Gene Collier, Tribune News Service
Bumped off the national stage by Vladimir Putin’s swelling atrocities in Ukraine, a potentially devastating legal filing last week by the House Select Committee on the Jan. 6 attack got lost in its own arrhythmic soundtrack.
You might not even have heard that it was the closest thing yet to a road map for the Department of Justice to nail the 45th president with criminal wrongdoing, just in case it missed the criminality he flaunted in plain sight on Jan. 6, 2021, and in the months leading up to the riot at the US Capitol.
The filing in US District Court appeals for access to a ream of emails to and from discredited law professor John Eastman, supposed Trump counsel and author of a DIY handbook on how to overthrow the 2020 election. The evidence presented in the appeal provides, according to the committee, “at minimum, a good-faith basis for concluding that President Trump has violated federal law” in that he “obstructed, influenced, impeded, or attempted to obstruct, influence, or impede an official proceeding of the United States and did so corruptly.”
It somehow took the committee some 550 interviews to reach this conclusion despite Donald Trump doing it all in broad daylight (and on television — “If you don’t fight like hell ... ”). The significance is in the legal point:
“For the first time the committee lays out a legal theory and lists the evidence for charging Trump with crimes,” Barbara McQuade, the University of Michigan law professor and former U.S. attorney, told PolitiFact. “Under this theory, it is unnecessary to show that Trump conspired with the Jan. 6 rioters, only that he pressured Mike Pence to abuse his power to certify the election results.”
This, too, is not exactly a heavy lift, because Trump did in fact, and again in plain sight, say that all Pence had to do was exactly what he was not allowed to do and “WE WIN!” Though the committee has promised a full theatrical springtime of hot testimony on these issues (Ivanka Trump? I’d say 50-1), the real issue is whether the Department of Justice will go after the former president criminally. Attorney General Merrick Garland has indicated that he’ll follow the evidence wherever it leads and that no one is above the law — and it would be perfectly nifty if there were any indication he actually means it.
Otherwise, the primary purpose of what the Jan. 6 committee put into the record last week was to demonstrate, perhaps to the highest degree yet, that Trump can sustain a lie regardless of who calls him on it.
The “Big Lie,” the one about the stolen election, has been blown to bits by his own Department of Justice, his own Department of Homeland Security, his own DHS’ Cybersecurity and Infrastructure Security Agency, his own attorney general and by some 60 judges, many of them appointed by him only to have to deal with the ravings of Rudy Giuliani, the Trump attorney now suspended in multiple jurisdictions for statements that were “demonstrably false.”
Even former AG Bill Barr, whose shameful record of obsequiousness should long since have installed him in the Lickspittle Hall of Fame, was forced to tell Trump after a thorough investigation by the DOJ that claims of election irregularities “are all bulls---.”
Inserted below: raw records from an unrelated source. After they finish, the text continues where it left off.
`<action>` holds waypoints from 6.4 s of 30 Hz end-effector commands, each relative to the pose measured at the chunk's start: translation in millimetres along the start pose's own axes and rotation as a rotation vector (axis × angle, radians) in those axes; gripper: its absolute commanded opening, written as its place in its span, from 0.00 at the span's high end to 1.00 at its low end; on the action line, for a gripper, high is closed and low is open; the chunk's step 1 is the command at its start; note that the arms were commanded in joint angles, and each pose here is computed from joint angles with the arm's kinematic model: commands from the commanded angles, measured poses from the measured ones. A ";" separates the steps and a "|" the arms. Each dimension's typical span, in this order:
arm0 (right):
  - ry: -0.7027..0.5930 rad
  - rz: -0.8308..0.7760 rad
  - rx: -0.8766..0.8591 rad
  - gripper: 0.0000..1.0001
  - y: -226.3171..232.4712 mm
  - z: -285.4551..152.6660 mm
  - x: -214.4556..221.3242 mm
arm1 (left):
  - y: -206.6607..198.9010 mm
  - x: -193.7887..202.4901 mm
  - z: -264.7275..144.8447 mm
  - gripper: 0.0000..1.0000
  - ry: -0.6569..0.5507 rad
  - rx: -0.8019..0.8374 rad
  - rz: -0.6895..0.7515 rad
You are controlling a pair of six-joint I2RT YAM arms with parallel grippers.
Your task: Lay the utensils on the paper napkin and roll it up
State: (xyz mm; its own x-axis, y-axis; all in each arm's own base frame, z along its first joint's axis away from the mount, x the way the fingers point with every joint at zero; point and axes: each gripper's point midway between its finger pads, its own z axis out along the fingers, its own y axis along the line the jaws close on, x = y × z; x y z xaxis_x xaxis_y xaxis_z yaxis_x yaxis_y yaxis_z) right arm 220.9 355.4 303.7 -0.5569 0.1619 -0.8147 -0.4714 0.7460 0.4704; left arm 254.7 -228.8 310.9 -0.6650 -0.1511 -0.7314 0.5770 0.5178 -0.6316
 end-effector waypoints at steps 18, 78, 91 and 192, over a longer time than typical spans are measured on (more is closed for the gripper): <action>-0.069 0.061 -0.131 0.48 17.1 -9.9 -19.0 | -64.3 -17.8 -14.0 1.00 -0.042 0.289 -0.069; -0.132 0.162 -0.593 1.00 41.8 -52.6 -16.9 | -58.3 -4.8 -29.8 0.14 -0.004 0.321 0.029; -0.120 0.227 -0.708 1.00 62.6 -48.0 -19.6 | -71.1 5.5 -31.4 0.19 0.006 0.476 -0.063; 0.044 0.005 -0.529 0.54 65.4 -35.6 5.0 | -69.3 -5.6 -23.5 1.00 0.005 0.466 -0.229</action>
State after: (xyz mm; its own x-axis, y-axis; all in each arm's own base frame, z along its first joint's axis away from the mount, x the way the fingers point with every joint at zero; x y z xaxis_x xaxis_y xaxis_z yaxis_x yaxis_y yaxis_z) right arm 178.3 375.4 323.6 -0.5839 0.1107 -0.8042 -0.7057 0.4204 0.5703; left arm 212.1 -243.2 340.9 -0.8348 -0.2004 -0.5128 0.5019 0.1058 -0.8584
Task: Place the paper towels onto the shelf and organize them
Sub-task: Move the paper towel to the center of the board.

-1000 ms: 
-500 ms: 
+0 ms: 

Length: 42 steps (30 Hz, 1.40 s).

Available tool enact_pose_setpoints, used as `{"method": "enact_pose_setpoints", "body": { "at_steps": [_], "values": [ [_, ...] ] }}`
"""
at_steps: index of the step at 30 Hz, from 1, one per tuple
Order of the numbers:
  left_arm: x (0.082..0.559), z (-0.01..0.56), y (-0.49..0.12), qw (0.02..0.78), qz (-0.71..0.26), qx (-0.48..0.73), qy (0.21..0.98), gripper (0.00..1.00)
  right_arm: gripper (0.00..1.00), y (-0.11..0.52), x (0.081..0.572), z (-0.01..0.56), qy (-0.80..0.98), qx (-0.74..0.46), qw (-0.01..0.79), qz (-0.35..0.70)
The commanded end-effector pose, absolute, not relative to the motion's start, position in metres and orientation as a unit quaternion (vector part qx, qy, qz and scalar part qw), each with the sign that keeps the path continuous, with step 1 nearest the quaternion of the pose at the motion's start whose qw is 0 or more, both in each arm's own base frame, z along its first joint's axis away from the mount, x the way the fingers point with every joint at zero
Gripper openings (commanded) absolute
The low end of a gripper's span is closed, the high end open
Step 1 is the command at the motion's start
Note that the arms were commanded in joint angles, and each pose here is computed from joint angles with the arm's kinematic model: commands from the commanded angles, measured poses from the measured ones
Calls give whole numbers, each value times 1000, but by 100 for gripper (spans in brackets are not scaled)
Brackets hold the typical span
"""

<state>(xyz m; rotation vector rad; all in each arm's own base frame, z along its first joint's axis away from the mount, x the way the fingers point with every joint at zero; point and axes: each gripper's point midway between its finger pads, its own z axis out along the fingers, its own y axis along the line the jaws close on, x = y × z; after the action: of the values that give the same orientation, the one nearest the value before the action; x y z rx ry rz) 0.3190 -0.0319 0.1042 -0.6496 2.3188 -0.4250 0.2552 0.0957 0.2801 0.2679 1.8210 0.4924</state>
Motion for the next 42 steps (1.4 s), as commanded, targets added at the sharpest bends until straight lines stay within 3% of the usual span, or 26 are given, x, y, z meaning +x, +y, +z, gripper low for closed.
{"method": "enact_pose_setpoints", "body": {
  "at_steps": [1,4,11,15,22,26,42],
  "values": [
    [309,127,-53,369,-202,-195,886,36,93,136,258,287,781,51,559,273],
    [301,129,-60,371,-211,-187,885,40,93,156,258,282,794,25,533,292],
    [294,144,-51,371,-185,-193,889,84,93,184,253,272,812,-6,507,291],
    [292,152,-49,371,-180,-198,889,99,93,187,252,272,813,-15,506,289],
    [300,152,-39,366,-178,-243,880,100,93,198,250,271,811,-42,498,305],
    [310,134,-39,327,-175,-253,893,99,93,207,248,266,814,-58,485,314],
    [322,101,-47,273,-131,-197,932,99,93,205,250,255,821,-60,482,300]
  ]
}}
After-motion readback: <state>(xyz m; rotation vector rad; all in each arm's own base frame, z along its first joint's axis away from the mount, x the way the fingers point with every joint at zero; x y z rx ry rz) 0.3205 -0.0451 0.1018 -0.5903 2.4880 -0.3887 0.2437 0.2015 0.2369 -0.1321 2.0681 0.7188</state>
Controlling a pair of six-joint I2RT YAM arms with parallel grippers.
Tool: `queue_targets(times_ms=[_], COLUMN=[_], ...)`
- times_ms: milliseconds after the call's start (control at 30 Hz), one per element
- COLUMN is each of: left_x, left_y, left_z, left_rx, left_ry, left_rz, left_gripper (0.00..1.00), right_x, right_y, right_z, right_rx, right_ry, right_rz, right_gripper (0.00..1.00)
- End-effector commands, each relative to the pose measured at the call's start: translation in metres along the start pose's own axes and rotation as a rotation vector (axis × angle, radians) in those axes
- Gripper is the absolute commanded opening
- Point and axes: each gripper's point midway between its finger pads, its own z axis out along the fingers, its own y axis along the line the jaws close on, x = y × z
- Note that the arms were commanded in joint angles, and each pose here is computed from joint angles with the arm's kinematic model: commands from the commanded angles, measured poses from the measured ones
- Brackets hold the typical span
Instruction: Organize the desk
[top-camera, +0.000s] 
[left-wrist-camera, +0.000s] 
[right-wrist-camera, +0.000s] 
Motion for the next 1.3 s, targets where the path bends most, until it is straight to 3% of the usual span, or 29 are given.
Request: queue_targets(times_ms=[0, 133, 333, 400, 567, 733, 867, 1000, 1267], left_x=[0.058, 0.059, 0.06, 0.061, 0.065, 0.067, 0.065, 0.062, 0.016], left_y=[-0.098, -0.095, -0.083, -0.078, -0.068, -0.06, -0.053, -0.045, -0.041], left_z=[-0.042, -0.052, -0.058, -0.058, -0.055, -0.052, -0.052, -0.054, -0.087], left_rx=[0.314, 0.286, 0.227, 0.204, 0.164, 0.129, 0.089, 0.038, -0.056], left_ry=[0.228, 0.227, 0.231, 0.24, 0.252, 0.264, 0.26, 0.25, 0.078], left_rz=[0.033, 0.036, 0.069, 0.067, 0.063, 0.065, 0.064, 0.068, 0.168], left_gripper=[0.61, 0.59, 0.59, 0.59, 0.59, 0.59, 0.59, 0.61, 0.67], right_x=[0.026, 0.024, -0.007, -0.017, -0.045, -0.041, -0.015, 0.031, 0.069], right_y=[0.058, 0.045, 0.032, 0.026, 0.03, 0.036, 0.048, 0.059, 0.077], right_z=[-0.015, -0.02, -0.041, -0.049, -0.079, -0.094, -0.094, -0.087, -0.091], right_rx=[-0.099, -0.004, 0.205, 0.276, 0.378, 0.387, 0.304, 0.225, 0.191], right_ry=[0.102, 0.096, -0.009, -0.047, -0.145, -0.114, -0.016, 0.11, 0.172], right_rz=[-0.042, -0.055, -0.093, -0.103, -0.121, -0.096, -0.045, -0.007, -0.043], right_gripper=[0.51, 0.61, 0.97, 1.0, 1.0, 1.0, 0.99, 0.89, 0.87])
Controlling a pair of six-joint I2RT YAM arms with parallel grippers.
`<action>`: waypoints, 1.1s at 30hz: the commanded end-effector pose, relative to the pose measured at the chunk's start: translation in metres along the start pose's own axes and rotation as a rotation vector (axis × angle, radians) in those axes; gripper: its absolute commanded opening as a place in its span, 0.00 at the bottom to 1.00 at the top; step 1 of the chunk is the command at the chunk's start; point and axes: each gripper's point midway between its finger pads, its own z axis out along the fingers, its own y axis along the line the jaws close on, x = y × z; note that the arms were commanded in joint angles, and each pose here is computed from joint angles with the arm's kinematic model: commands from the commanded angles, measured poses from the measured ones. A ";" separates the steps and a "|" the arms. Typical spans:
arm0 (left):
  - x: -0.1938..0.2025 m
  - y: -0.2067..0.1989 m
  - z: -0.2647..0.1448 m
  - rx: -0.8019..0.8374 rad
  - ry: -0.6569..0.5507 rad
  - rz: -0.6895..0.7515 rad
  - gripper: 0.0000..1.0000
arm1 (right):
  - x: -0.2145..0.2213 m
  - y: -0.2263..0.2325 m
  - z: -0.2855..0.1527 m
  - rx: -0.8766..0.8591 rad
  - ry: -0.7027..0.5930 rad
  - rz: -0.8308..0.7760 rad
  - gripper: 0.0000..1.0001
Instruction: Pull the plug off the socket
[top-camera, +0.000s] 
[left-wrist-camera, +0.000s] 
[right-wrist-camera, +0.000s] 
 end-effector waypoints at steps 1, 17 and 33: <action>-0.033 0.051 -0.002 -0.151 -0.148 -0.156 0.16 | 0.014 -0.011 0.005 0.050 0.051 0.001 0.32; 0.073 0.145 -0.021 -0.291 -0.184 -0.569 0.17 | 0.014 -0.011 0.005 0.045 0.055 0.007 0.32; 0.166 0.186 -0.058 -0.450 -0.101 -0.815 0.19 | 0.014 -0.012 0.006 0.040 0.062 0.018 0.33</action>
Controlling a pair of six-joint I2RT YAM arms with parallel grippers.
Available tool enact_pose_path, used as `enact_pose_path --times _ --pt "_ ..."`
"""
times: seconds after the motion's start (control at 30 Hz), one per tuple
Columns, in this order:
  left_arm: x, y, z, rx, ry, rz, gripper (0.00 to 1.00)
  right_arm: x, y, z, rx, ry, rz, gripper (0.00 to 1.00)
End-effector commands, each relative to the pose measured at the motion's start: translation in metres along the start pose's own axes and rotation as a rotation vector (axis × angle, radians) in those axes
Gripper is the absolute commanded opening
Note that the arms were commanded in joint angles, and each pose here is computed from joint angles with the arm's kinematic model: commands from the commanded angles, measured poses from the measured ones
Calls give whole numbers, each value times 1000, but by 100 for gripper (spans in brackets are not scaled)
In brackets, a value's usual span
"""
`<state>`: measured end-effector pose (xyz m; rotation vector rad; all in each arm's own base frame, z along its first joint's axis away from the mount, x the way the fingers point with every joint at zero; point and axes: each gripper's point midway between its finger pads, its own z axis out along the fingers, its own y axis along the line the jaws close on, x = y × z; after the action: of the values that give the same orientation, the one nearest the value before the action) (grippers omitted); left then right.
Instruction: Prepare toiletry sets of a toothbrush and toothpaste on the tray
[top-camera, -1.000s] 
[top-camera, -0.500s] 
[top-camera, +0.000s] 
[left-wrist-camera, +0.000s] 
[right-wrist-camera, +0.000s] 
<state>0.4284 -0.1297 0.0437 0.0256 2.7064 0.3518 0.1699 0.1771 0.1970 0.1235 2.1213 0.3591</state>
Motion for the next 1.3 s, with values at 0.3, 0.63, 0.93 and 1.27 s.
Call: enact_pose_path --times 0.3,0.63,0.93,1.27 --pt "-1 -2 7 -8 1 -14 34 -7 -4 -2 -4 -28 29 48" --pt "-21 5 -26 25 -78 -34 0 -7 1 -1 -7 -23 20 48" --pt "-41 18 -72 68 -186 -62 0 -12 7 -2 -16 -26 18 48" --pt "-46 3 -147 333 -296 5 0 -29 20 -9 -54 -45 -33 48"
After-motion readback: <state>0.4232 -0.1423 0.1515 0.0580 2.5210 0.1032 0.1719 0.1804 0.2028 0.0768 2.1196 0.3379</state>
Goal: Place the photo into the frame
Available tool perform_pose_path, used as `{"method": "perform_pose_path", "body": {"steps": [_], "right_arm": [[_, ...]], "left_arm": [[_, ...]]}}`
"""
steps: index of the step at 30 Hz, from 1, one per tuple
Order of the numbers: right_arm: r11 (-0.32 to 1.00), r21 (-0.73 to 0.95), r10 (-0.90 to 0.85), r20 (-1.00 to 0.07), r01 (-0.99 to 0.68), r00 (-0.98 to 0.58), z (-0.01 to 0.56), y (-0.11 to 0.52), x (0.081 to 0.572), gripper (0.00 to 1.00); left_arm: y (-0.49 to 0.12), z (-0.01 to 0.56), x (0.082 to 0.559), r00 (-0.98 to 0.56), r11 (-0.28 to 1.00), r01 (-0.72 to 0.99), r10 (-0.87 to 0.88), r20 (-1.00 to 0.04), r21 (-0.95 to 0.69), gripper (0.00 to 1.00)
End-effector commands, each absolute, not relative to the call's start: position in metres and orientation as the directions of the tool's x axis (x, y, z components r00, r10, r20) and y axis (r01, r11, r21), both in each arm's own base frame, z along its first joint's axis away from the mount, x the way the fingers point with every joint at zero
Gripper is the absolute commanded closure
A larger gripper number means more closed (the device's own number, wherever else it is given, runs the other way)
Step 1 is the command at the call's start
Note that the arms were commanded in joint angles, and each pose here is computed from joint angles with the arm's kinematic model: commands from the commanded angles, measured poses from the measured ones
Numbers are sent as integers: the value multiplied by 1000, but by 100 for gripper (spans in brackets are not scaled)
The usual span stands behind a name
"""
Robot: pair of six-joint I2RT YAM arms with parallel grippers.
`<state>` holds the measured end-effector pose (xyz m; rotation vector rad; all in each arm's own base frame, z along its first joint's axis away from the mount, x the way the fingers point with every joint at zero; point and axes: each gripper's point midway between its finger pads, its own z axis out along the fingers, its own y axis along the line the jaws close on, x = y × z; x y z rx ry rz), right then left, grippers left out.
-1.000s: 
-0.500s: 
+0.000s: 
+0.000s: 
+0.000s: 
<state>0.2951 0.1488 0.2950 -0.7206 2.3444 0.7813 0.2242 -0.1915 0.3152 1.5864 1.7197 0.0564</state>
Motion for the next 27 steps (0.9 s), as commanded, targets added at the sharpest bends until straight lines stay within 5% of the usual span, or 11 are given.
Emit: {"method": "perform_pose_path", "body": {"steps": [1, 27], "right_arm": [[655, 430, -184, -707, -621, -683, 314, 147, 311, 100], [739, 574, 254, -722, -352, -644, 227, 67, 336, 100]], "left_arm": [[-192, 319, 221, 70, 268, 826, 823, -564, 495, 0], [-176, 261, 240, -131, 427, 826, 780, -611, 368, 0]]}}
And still, when Bill the Bookseller turned up on NBC with an interview for Lester Holt over the weekend, Trump produced a letter to Holt with still more of the same perfect nonsense:
“Despite massive amounts of evidence, with far more produced after his leaving,” Trump wrote, “(Barr) refused to go after the fraud and irregularities that had so openly taken place in the 2020 Presidential Election.”
Every part of that sentence is incorrect or better described as a lie — a perfectly predictable spasm, as lying is the former president’s primary language. His pathology is not that he doesn’t know the truth, but in the belief that he can change the truth by lying it to death, as he long ago explained to the soon-to-be notorious “Access Hollywood” host Billy Bush.
Trump had an unbreakable habit of claiming that “The Apprentice,” the reality show that launched him back into public consciousness after a series of bankruptcies, was the No. 1 show on television.
“I’d had enough,” Bush told HBO host Bill Maher. “I told him, ‘Wait a minute, you haven’t been No. 1 for like five years — not in any category, not in any demo.’”
Trump said, “Billy, look, you just tell them and they believe it. That’s it; you just tell them and they believe. They just do.”
Of course, then we were talking about “The Apprentice,” and now we’re talking about inciting a riot, getting people killed, undermining democracy and attempting the overthrow of the US government.